* [Directions for this task] Please quote exactly the opening lines of the data, from the first line to the one where "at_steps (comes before" appears.

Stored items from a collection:
.....

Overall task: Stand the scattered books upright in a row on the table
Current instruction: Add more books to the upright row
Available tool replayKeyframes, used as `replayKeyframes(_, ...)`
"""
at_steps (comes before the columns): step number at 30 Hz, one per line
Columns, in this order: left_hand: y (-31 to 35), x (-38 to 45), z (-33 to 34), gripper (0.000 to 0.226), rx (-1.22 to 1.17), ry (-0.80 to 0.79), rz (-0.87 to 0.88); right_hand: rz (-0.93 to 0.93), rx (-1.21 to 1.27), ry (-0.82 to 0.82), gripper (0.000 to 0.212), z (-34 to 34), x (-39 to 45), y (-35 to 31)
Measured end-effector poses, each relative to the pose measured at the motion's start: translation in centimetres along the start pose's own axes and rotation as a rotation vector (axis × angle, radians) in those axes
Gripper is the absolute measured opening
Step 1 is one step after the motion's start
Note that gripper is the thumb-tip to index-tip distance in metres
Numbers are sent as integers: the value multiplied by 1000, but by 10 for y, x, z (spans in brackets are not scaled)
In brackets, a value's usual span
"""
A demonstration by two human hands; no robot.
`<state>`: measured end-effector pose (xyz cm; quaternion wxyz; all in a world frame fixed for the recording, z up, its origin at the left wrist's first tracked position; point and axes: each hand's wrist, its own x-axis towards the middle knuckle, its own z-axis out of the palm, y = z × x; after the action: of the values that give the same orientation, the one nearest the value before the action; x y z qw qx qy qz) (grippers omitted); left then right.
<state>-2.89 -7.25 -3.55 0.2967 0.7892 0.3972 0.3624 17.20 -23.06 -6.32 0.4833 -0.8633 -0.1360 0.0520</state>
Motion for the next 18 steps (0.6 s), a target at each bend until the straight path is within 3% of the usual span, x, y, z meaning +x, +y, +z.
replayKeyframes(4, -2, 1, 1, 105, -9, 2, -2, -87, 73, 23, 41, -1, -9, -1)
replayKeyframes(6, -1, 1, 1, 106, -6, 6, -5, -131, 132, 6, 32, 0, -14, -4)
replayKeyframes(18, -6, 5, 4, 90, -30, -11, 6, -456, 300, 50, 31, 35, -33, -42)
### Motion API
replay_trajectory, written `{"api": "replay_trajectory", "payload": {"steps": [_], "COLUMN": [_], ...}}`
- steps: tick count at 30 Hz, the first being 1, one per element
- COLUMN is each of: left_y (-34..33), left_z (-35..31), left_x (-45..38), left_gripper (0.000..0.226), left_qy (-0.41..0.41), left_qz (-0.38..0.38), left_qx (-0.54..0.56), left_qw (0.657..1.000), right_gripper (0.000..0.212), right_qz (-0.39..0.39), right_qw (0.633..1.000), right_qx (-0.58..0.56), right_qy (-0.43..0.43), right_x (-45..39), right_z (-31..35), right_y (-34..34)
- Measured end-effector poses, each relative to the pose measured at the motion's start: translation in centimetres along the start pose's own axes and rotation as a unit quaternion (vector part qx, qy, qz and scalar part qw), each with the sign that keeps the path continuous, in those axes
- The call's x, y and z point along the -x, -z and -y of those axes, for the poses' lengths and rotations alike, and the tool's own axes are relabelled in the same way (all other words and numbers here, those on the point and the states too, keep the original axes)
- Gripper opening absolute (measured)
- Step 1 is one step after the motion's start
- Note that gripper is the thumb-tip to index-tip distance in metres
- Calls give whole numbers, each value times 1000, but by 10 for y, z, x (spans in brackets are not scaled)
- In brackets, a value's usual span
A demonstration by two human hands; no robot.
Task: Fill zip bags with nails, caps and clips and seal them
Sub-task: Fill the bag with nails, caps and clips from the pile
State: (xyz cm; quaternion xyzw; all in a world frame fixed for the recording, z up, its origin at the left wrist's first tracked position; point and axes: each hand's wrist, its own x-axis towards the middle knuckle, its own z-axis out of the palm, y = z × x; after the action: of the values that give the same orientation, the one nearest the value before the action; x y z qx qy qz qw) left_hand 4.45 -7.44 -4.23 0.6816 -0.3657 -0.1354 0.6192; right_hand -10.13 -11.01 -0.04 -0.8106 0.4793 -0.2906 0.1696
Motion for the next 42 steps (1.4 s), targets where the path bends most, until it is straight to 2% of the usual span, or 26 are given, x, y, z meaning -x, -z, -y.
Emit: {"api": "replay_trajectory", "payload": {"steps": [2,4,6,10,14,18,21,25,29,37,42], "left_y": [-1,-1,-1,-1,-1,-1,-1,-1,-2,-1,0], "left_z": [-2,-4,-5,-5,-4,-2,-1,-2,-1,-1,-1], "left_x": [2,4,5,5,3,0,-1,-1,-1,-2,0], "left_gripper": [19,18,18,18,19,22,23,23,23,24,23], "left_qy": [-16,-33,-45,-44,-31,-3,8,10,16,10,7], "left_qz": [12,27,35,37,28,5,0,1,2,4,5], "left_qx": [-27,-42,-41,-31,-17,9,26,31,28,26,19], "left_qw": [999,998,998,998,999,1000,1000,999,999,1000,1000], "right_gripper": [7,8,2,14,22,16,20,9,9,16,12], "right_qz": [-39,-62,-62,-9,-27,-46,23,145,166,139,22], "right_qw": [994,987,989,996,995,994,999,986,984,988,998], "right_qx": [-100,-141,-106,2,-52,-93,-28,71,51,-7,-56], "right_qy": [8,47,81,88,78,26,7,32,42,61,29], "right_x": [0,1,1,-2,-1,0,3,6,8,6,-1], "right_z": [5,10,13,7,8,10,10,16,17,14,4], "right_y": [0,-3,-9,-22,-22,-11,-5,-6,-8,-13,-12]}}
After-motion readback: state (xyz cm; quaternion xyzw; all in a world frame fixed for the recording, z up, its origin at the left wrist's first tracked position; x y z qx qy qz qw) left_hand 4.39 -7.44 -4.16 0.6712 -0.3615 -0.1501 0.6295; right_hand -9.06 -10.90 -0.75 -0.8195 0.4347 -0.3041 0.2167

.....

* [Result of this exercise]
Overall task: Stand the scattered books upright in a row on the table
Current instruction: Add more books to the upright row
Available tool replayKeyframes, used as `replayKeyframes(_, ...)`
"""
at_steps (comes before the columns): step number at 30 Hz, one per line

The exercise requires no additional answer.